Now, with even that meagre amount of communication, the days moved more swiftly. Would she like to try something with more texture?
Yes
 . . . and a mouthful of something soft but grainy—still too bland—challenged her ability to move her tongue and swallow it. Would she like music?
Yes.
This music?
No
. Trial and error—more error than success, at first—remapped her choices in flavors and music. As she had feared, the dietician could not be persuaded to offer really tasty food, and there was no way to say
More garlic, you idiot!
with a twitch of the shoulder.

 

She learned to move her knees, one by one, and wished someone would think of using the twitch of her other shoulder and both knees for other useful signals, but no one did. Yet. In her mind she fashioned her own code: more, less, not yet, hurry up, enough, go away, question. The question signal would have been really helpful; she had more to ask them, she thought, than they had to ask her. But she realized, from their talk, that they were fully engaged already in discovering what had been done to her, and what might be done about it. For the urgency they conveyed, she could forgive a lot.

 

"Captain—two young . . . gentlemen to see you." Petris's voice carried some message, but she wasn't sure what. This had to be the prince, and presumably some necessary companion. Valet, bodyguard, whatever. Heris made her way quickly to the access tube.

 

The prince all right, just the same as she'd seen in Sirialis, with that smug little smile on his face. Beside him—she blinked as she focused on the other face. The same face, rather. Side by side, two apparent princes, both with that smug little smile. Both in uniform, for a wonder . . . her mind ran headlong into the logical flaw here.

 

The prince and his double, of course, but the prince and his double were not to be seen together. Certainly not here, not now. If someone saw them both enter
Better Luck
and only one of them left . . .

 

"Welcome aboard," Heris said, trying to think this out. "Mr. Smith, I believe?" She offered the same bland smile to both of them, no longer sure which was which.
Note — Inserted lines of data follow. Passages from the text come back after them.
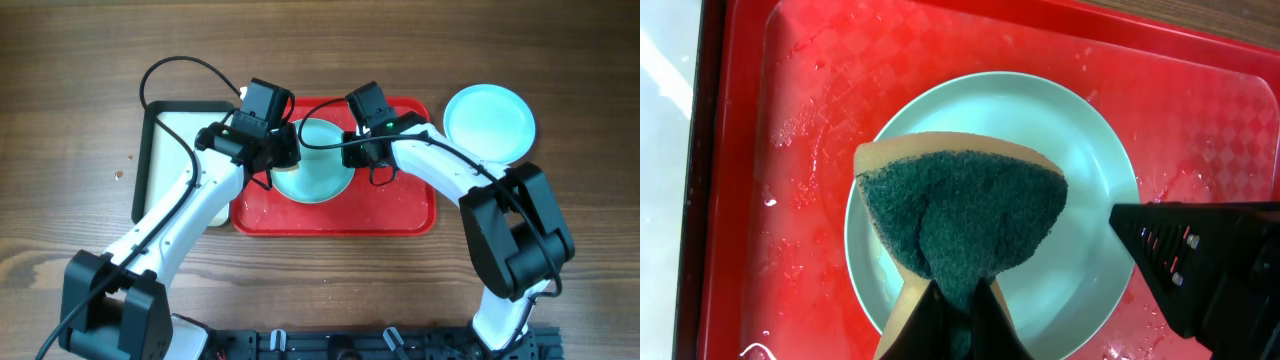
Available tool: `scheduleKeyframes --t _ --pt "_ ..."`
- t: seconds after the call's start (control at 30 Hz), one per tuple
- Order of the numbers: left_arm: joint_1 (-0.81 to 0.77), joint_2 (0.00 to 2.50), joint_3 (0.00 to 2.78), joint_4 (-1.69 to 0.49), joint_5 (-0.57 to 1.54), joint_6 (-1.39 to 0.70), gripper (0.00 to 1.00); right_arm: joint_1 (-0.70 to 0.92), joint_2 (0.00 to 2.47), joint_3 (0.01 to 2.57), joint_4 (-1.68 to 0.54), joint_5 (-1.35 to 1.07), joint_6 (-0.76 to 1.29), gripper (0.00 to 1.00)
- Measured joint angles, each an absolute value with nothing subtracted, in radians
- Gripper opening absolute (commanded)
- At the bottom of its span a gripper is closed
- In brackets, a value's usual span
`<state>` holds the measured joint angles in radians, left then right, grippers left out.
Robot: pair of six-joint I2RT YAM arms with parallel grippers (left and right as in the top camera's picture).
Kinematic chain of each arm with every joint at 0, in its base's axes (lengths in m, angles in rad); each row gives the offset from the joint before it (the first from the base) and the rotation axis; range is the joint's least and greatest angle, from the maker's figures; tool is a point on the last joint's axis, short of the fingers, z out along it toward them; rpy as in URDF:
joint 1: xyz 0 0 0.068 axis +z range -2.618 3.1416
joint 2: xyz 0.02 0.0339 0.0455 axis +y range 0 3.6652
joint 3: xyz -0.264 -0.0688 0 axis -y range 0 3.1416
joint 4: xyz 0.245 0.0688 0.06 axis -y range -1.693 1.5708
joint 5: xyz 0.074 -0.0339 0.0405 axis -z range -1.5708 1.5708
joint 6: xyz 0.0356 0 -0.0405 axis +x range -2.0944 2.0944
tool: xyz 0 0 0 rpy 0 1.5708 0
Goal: Clean dirty plates on tray and stack at the side
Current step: 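Scrub the light-blue plate with the sponge while the right gripper holds it, then keep scrubbing the light-blue plate surface with the left-held sponge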
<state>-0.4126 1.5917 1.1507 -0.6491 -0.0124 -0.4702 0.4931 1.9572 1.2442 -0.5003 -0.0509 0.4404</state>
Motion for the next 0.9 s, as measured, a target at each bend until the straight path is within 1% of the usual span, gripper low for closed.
scheduleKeyframes --t 0.43,0.63,0.67,0.73,0.9 --pt "-0.413 1.592 1.151 -0.649 -0.013 -0.47 0.04 0.493 1.957 1.244 -0.492 -0.039 0.43 0.34" --pt "-0.413 1.592 1.151 -0.649 -0.028 -0.47 0.04 0.493 1.957 1.244 -0.463 -0.04 0.381 0.34" --pt "-0.413 1.592 1.151 -0.649 -0.032 -0.47 0.04 0.493 1.957 1.244 -0.457 -0.04 0.373 0.33" --pt "-0.413 1.592 1.151 -0.649 -0.039 -0.47 0.04 0.493 1.957 1.244 -0.455 -0.04 0.364 0.27" --pt "-0.413 1.592 1.151 -0.649 -0.044 -0.47 0.04 0.493 1.957 1.244 -0.456 -0.039 0.353 0.15"
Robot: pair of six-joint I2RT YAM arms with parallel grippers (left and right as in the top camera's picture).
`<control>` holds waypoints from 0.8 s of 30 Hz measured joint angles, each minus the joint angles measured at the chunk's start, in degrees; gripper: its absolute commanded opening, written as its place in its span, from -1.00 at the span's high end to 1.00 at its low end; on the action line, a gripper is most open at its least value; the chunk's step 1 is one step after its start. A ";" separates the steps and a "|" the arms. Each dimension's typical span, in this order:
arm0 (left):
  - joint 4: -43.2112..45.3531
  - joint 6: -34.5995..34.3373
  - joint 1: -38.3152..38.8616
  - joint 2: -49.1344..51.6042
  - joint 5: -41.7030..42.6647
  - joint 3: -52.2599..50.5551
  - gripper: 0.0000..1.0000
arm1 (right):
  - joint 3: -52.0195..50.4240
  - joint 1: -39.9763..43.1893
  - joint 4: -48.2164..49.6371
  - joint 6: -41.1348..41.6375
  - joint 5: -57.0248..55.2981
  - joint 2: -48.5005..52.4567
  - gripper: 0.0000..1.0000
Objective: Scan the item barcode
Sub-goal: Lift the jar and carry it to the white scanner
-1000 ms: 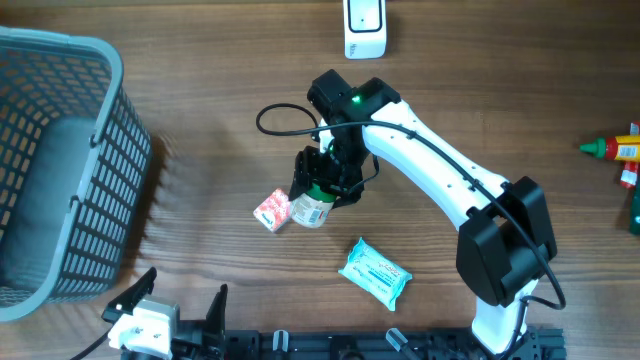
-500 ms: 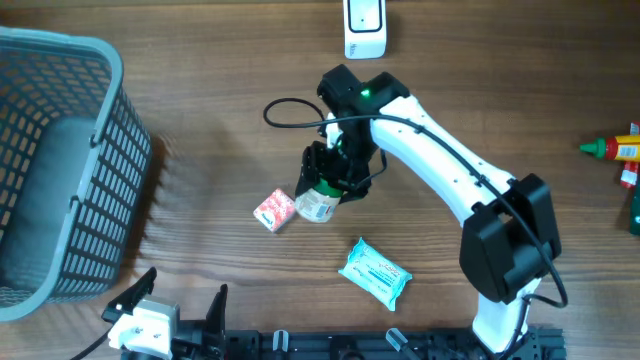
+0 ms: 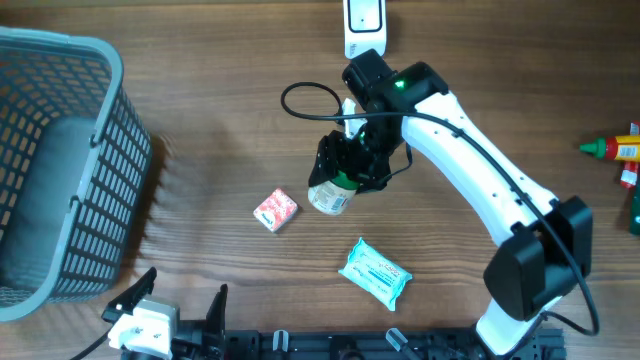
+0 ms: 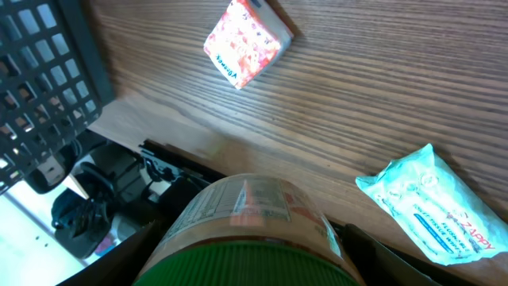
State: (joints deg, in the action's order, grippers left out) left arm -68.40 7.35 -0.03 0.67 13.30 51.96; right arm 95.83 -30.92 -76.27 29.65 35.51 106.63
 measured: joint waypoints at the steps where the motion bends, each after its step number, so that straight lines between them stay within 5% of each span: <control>1: 0.00 0.00 0.00 0.00 0.00 -0.02 -1.00 | 0.00 0.09 -0.02 0.02 -0.04 -0.83 0.12; 24: 0.00 0.00 0.00 0.00 0.00 0.00 -1.00 | 0.00 4.61 6.71 2.69 -28.57 -9.94 0.12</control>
State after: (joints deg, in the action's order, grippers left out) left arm -68.40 7.35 -0.03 0.67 13.30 51.96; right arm 95.83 -26.30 -69.56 32.34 6.94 96.68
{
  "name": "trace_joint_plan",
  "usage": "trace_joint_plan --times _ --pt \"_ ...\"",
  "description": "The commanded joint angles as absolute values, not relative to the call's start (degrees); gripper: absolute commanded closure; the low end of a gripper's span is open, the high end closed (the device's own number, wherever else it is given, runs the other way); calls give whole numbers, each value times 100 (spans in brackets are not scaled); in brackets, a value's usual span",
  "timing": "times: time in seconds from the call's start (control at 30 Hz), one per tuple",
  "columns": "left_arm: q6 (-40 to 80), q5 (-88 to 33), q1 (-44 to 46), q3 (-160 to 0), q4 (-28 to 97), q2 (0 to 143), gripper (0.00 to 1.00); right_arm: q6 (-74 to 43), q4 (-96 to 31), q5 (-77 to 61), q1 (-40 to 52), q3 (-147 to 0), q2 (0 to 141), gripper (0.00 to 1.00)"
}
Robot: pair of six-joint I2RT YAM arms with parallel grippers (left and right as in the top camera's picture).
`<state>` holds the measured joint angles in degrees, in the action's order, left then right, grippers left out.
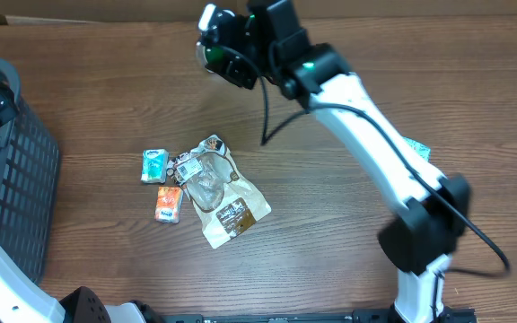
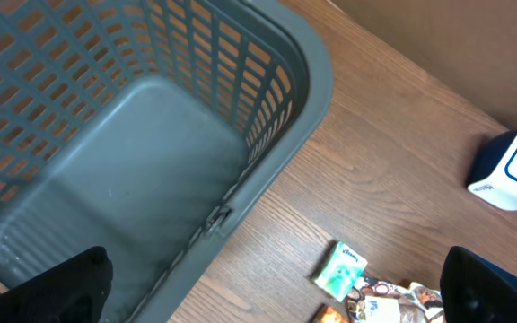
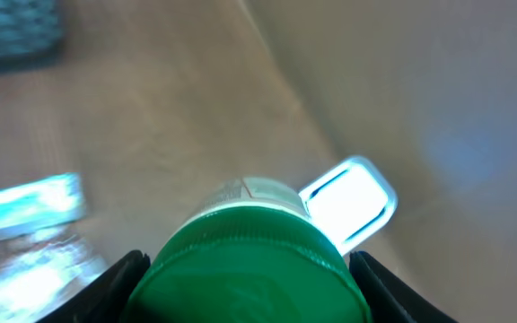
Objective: Scan the item barcode
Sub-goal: 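Hold the jar up in front of the white scanner, then carry the jar right and set it beside the wipes pack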
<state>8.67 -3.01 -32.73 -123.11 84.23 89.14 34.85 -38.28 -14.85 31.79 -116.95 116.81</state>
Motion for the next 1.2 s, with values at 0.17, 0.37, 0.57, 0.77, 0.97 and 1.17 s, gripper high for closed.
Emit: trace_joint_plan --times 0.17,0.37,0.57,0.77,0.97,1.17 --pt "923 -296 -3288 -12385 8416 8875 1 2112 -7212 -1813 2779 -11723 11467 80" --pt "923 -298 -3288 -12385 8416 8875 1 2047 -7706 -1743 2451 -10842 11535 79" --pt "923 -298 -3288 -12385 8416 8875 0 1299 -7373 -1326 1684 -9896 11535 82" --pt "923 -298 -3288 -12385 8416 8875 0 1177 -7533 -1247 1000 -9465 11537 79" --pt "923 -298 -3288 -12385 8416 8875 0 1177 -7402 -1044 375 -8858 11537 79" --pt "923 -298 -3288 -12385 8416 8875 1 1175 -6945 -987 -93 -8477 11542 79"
It was very
good
plastic surgery, she told herself.

 

"Yes," they said. "Mr. Smith." Even their voices sounded alike, which might mean vocal training or surgery there, too. Impressive, but still stupid. If they'd both come up on the shuttle with the others, then everyone on the Station knew.

 

"We don't have a lot of time for games," she said, trying for a combination of sweet reason and firmness. "We'll be departing as soon as the Outworld Parcel cargo comes aboard, and in the meantime we'll need to ensure that your . . . er . . . double has appropriate cover."

 

"I just came to tell you I'm not going," one of the young men said. "I don't want to spend more time on this yacht, especially since it's not even carpeted." He looked at the bare deck and bulkheads with contempt.

 

"But your father planned—" Heris began. The other young man interrupted.

 

"If my father insists, let my double do it."

 

"Sir, it's extremely important—" Heris began, but the first one interrupted this time.

 

"Besides, I'm perfectly healthy; there's nothing wrong with me. My own physician checked me out after we arrived at Rockhouse." His voice was petulant; Heris wondered if it was really higher, more childish, than it had been. His blue eyes were guileless as a child's; his expression mildly annoyed. Nothing quite fit.